22:05 Mikhael Shiroi [Bancone '-' Divisa] Sollazza con la novella clientela odierna, donandogli storie e raccontando novelle, nel mentre si prodigherebbe nella pulizia di qualche boccale appena bagnato, strofinando appena con l'apposito straccio rosso in dotazione con quella splendida, corvina divisa. E' a disposizione dei clienti, posto al di là del bancone, come suo solito, ultimamente. E sornione, ripensa a quel che è accaduto stamani, in quel suo navigar tra le vie più malmesse della bassa cittadina, nelle vesti di un troglodita contadino dal futuro ormai estinto e dalle mire sperdute. Una falsa identità, quella creata. Una maschera, un costume dalle mire carnevalesche e giullari ideato appositamente per l'occasione. Dalle informazioni che ha ricevuto, private al momento, pare che su Water Seven possa esistere una sorta di organizzazione intenta a reclutare persone dalle più disparate etimologie, fedi ed identità, al fine di poter donar loro speranza ed un tetto sotto cui dormir la notte, ringraziandoli con delle imprese durante il giorno. «Utopia..» esordisce così, sussurrando nell'aere quella nomea, ben spesso ripetuta alla volta del caso intraveduto quest'oggi. Rimugina, eretto e composto, in attesa che qualcheduno possa disturbar la sua quiete in questa splendida, monotona e placida serata, in compagnia d'una volta tetra e dalla luce radiosa della luna argentea. «Tieni..» una rapida occhiata alla volpina, sua compagna di giornate e di vita, lanciandole un piccolo rimasuglio di pollame avanzato da qualche cliente nella sala. «Te lo sei meritata, dopotutto! KISHISHISHI!» e ridacchia, fissandola genuino come un infante, socchiudendo infine gli occhietti dinanzi quella meraviglia di creatura. Adora le volpi, così come adora quel posto, ormai sua casa. Ed assorto, statuario, attende da buon locandiere che qualcuno possa richiedere eventuali ordinazioni.

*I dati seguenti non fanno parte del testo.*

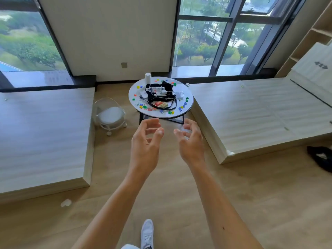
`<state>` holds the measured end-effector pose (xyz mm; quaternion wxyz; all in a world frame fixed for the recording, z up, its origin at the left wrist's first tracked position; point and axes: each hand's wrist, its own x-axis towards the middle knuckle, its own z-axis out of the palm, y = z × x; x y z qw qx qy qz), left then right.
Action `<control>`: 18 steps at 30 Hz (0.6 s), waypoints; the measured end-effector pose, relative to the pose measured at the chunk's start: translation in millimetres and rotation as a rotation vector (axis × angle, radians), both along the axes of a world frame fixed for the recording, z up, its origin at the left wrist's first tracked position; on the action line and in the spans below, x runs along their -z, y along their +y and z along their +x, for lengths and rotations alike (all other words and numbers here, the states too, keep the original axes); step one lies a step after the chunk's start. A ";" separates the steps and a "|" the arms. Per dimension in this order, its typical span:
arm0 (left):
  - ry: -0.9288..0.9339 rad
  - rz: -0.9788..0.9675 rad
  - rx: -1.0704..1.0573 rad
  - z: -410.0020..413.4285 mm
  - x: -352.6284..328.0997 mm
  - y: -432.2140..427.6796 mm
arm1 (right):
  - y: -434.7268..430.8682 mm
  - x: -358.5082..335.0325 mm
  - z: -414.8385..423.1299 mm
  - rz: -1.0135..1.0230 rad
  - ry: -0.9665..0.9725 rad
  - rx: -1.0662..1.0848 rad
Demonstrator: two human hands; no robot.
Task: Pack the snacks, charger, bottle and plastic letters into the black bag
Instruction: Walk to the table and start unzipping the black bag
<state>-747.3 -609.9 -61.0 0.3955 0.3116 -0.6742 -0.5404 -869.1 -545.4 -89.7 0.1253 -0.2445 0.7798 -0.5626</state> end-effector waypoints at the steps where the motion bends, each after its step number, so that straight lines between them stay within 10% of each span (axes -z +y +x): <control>1: -0.008 0.021 0.009 -17.9 0.9 -16.4 | -14.6 0.8 -16.9 0.006 -0.010 0.007; 18: -0.200 0.098 0.070 -289.4 28.6 -202.5 | -205.9 47.1 -296.3 0.066 -0.090 -0.046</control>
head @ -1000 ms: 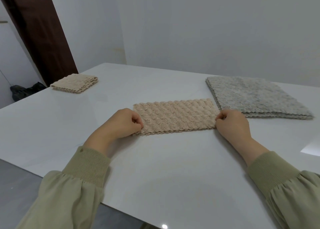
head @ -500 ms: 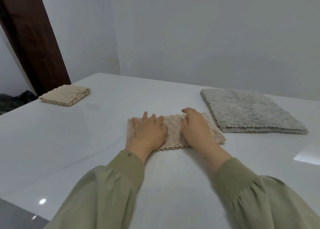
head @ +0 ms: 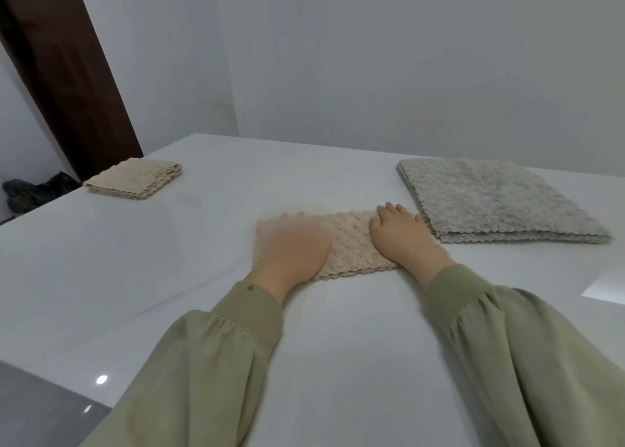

21:51 Slurk Hellboy [Stanza] Perpetra sempre la stessa azione nel guardare fuori la notte ormai arrivata e che si estende su tutta l'isola.  I lampioni sono accessi, cosi come ormai anche  tutte le luci dei  vari negozi;   La notte è arrivata, e l'ittico mentre ascolta le prime parole della lupa, se ne rimane a fissare fuori questo fenomeno del tutto normale e naturale. Il riflessi della finestra, grazie alla luce presente nella stanza,  vanno a  creare quell'ombra che replica la sua  enorme figura  alla stessa Erza che osserverebbe a sua volta quella finestra notando l'espressione piuttosto seria dell'ittico. «  Capisco, anche se non sono d'accordo. Però, scelta tua alla fin fine. »  Scrolla ampiamente le spalle, ritornando a far forza sulle leve inferiori  per girarsi e iniziare a muovere qualche passo.  « Io sono sempre la testa, per chi mi hai preso? Mica mi chiamo Ikkaku.»  per quando cerchi d'ironizzare,  gli esce fuori una mezza battuta che sa anche alla fin fine di verità.  «   Beh,  non so bene come funziona all'interno della Galley,  però  se tanto  ti interessa anche li, posso dare un occhio senza particolare problemi.» scrolla le spalle, di nuovo e annuisce varie volte col capo da sopra verso  sotto. «   Va bene dai, ora basta parlare di 'ste cose e rilassiamoci un po'.   Andiamo a mangiare e bere. Quindi conosci il proprietario?»  gli chiede, mentre cerca semplicemente di seguirla mentre uscirebbe dalla stanza e  tenta di dirigersi verso la zona della sala vera e propria discendendo delle scale insieme alla stessa barocca.